# Task directions
Copy the complete listing exactly as shown.

# Stored data

━━━━

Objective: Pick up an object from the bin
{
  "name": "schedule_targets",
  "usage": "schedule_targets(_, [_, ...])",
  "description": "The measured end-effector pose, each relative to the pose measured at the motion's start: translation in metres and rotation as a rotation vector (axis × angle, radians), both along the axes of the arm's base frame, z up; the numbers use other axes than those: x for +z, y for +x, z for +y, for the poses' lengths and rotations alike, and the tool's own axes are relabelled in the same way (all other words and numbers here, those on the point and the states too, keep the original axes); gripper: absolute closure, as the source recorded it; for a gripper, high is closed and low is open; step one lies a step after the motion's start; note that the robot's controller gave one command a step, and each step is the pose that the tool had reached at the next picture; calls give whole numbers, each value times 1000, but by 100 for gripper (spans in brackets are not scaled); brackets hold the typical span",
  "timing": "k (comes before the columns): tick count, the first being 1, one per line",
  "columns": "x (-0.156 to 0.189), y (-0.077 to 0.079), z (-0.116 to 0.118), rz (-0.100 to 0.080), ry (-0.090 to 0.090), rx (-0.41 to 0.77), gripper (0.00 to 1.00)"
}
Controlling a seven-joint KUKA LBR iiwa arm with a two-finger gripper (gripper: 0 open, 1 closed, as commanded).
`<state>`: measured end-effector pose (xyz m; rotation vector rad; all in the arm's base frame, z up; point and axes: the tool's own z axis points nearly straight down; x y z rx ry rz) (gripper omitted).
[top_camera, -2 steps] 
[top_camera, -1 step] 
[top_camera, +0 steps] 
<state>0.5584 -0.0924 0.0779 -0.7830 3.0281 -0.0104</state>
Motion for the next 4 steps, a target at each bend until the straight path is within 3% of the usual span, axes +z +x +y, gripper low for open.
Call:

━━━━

# Result
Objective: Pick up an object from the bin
{
  "name": "schedule_targets",
  "usage": "schedule_targets(_, [_, ...])",
  "description": "The measured end-effector pose, each relative to the pose measured at the motion's start: translation in metres and rotation as a rotation vector (axis × angle, radians), both along the axes of the arm's base frame, z up; the numbers use other axes than those: x for +z, y for +x, z for +y, for the poses' lengths and rotations alike, and the tool's own axes are relabelled in the same way (all other words and numbers here, those on the point and the states too, keep the original axes); gripper: absolute closure, as the source recorded it; for a gripper, high is closed and low is open; step one lies a step after the motion's start; note that the robot's controller gave one command a step, and each step is the pose that the tool had reached at the next picture; calls give whole numbers, each value times 1000, but by 100 for gripper (spans in brackets are not scaled); brackets hold the typical span",
  "timing": "k (comes before the columns): tick count, the first being 1, one per line",
  "columns": "x (-0.156 to 0.189), y (-0.077 to 0.079), z (-0.116 to 0.118), rz (-0.100 to 0.080), ry (-0.090 to 0.090), rx (-0.41 to 0.77), gripper (0.00 to 1.00)"
}
Controlling a seven-joint KUKA LBR iiwa arm with a two-finger gripper (gripper: 0 open, 1 closed, as commanded).
`<state>`: measured end-effector pose (xyz m; rotation vector rad; all in the arm's base frame, z up; point and axes: the tool's own z axis points nearly straight down; x y z rx ry rz) (gripper omitted).
[top_camera, -2 steps] 
[top_camera, -1 step] 
[top_camera, +0 steps] 
<state>0.5584 -0.0924 0.0779 -0.7830 3.0281 -0.0104</state>
Motion for the next 4 steps, a target at each bend until the straight path is within 3% of the usual span, axes +z +x +y, gripper low for open.
Call:

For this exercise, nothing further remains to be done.